I don't mean that the books merely omit basic results from elementary topics like group theory or field theory, which students typically learn in their undergraduate courses. Even if we take all the elementary results from undergraduate courses for granted, the proofs presented in graduate-level textbooks are often nowhere near a complete explanation of why the arguments work. They are high-level outlines at best. I find this hugely problematic, especially because students often have to learn a topic under difficult deadlines. If the exposition does not include sufficient detail, some students might never learn exactly why the proof works, because not everyone has the time to work out a 10-page proof for every 10 lines in the book.

The situation is even more dire when it comes to research papers but that would be a topic for another discussion. I'll focus on books for now. I completely understand why an advanced textbook cannot provide a justification for every argument, because if a textbook tries to do so, then a 200 page book would turn into a 2000 page book. No student or teacher has the time or patience to read through thousands of pages of uninteresting 'technical' arguments. So the authors choose to focus on the interesting parts and expect the student to work out all the elisions. Even so, I find it painful to see just how many such elisions exist in a typical textbook and how big they can sometimes be.

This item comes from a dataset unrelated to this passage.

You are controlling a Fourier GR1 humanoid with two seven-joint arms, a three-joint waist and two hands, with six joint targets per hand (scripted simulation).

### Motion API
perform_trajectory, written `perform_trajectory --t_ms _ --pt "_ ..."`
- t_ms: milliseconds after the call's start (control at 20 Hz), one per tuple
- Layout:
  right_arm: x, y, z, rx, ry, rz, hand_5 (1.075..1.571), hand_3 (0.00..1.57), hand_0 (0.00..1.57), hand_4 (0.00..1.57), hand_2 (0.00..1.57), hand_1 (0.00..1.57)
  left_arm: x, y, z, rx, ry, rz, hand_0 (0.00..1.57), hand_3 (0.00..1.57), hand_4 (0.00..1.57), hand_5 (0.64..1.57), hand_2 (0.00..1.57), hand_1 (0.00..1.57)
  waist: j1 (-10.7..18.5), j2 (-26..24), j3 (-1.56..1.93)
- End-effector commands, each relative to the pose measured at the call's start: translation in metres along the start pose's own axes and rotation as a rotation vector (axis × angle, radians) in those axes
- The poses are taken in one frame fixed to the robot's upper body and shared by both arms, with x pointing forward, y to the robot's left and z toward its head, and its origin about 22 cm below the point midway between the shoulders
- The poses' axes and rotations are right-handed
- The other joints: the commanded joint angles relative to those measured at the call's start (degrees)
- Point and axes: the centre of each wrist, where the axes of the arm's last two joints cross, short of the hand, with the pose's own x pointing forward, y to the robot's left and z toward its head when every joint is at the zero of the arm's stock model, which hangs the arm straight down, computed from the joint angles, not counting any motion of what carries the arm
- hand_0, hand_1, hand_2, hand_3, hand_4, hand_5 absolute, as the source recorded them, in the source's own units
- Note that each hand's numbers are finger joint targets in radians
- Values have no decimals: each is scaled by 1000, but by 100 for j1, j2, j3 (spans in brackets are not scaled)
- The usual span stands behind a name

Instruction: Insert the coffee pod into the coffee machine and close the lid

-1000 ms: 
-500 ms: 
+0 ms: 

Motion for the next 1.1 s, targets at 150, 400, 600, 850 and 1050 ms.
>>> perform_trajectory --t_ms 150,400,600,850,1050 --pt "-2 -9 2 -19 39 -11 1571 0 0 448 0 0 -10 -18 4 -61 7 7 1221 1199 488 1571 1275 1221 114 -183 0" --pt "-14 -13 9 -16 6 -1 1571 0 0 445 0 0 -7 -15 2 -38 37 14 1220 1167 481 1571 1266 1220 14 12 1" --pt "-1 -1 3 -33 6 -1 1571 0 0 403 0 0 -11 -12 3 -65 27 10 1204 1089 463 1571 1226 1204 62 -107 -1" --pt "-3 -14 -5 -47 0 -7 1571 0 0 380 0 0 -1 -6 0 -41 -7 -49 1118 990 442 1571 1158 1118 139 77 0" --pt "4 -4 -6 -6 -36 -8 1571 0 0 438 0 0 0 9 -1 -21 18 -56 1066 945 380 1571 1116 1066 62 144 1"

Many good universities provide accompanying notes that expand the difficult arguments by giving rigorous proofs and adding commentary to aid intuition. I think that is a great practice. I have studied several graduate-level textbooks in the last few years. While these textbooks are a boon to the world because textbooks that expose the subject are better than no textbooks at all, I am also disappointed by how inaccessible such material often is. If I had unlimited time, I would write accompaniments to those textbooks that provide a detailed exposition of all the arguments. But of course, I don't have unlimited time. Even so, I am thinking of at least making a start by writing accompaniment notes for some topics whose exposition quality I feel strongly about, such as s-arc transitivity of graphs, field extensions and related topics.